Nach der Rechtsprechung des Europäischen Gerichtshofs, welche nach Art. 234 EGV, Art. 101 GG für alle nationalen Gerichte in allen Entscheidungen bindend ist, da die Regelung des § 8 Abs. 2 Nr. 1 MarkenG auf die Vorgaben des Art. 3 Abs. 1 Buchst. b) der Ersten Richtlinie des Rates der EG Nr. 89/104 zur Angleichung der Rechtsvorschriften der Mitgliedstaaten über die Marken (ABl. Nr. L 40 vom 11.2.1989) zurückgeht und die Auslegung der europarechtlichen Normen dem Europäischen Gerichtshof als insoweit allein zuständigem gesetzlichen Richter vorbehalten ist, ist für die Beurteilung, ob einer angemeldeten Bezeichnung die erforderliche Unterscheidungskraft fehlt, auf die Hauptfunktion einer Marke abzustellen; danach soll diese den Abnehmern die Ursprungsidentität der durch die Marke gekennzeichneten Waren und Dienstleistungen garantieren, indem sie es ihnen ermöglicht, diese ohne Verwechslungsgefahr von Waren oder Dienstleistungen anderer Herkunft zu unterscheiden (vgl. EuGH WRP 2002, 924, 927 [Rz. 30] - Philips/Remington; GRUR 2004, 943, 944 [Rz. 23] -SAT.2; GRUR 2006, 229, 230 [Rz. 27] -BioID). Unter Berücksichtigung des Allgemeininteresses an der nicht ungerechtfertigten Einschränkung der Verfügbarkeit der angemeldeten Kennzeichnung für die anderen Wirtschaftsteilnehmer, die entsprechende Waren oder Dienstleistungen anbieten (vgl.
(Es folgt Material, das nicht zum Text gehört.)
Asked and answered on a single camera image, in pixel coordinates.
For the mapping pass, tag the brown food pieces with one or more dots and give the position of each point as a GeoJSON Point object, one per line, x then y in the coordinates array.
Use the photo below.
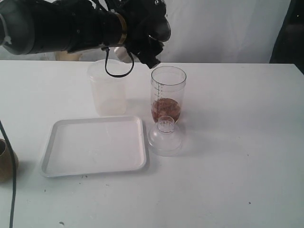
{"type": "Point", "coordinates": [165, 107]}

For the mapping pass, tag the dark object at right edge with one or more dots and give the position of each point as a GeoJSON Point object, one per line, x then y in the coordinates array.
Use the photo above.
{"type": "Point", "coordinates": [289, 45]}

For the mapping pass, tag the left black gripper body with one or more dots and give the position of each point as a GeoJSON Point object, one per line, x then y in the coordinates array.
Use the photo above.
{"type": "Point", "coordinates": [147, 25]}

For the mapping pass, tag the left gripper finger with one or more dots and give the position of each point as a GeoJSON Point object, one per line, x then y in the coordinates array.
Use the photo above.
{"type": "Point", "coordinates": [147, 50]}

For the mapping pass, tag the white cable tie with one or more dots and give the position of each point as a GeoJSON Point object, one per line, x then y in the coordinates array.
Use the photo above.
{"type": "Point", "coordinates": [6, 38]}

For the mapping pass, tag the clear graduated shaker body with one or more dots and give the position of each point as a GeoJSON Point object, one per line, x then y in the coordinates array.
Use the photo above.
{"type": "Point", "coordinates": [168, 82]}

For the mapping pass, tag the white rectangular tray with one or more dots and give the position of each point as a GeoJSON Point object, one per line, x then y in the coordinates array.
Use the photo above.
{"type": "Point", "coordinates": [94, 145]}

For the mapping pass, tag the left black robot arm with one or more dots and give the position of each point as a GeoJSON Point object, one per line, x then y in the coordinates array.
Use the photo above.
{"type": "Point", "coordinates": [38, 26]}

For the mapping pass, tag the translucent plastic container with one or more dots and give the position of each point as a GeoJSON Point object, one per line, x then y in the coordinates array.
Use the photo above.
{"type": "Point", "coordinates": [108, 92]}

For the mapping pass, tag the stainless steel cup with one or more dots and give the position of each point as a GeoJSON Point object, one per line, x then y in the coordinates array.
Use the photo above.
{"type": "Point", "coordinates": [122, 54]}

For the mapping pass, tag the clear shaker lid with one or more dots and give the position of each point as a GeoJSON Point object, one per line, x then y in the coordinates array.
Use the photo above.
{"type": "Point", "coordinates": [164, 137]}

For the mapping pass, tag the brown wooden cup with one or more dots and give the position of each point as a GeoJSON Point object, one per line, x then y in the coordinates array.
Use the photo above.
{"type": "Point", "coordinates": [6, 168]}
EuGH GRUR 2004, 943, 944 [Rz. 26] -SAT.2), ist deshalb die Unterscheidungskraft einer angemeldeten Bezeichnung zu verneinen, wenn diese nicht geeignet ist, die Waren oder Dienstleistungen, für die die Eintragung beantragt wird, in der Anschauung ihrer durchschnittlich informierten, aufmerksamen und verständigen (vgl. EuGH GRUR 2003, 604, 607 [Rz. 46] - Libertel; GRUR 2004, 943, 944 [Rz. 24] - SAT.2) Abnehmer als voneinem bestimmten Unternehmen stammend zu kennzeichnen und diese Waren und Dienstleistungen von denjenigen anderer Unternehmen zu unterscheiden (vgl. EuGH WRP 2002, 924, 930 [Rz. 35] -Philips/Remington; MarkenR 2003, 187, 190 [Rz. 41] -Gabelstapler; MarkenR 2005, 22, 25 f. [Rz. 33] -Das Prinzip der Bequemlichkeit).

2.

Diese Grundsätze gelten auch für ein als Marke angemeldetes Bildzeichen, das nicht mehr unterscheidungskräftig ist, wenn es die im Warenverzeichnis genannten Waren naturgetreu bildlich wiedergibt (BGH WRP 1997, 755 -Autofelge; WRP 1999, 526 -Etiketten, mit weiteren Nachw.) oder wenn es sich bei ihm um eine einfache geometrische Form oder ein sonstiges einfaches graphisches Gestaltungselement handelt, und eine solche Gestaltung -wie dem Publikum aus Erfahrung bekannt ist -in der Werbung, auf der Ware, ihrer Verpackung oder auf Geschäftsbriefen üblicherweise in bloß ornamentaler, schmückender Form verwendet wird (vgl. BGH GRUR 2000, 502, 503 - St. Pauli Girl; GRUR 2001, 734, 735 -Jeanshosentasche; HABM Mitt. 2001, 273, 275 -M-förmige Steppnähte).

3.

Nach diesen Grundsätzen verfügt das hier in Rede stehende Bildzeichen nicht über das erforderliche Mindestmaß an Unterscheidungskraft.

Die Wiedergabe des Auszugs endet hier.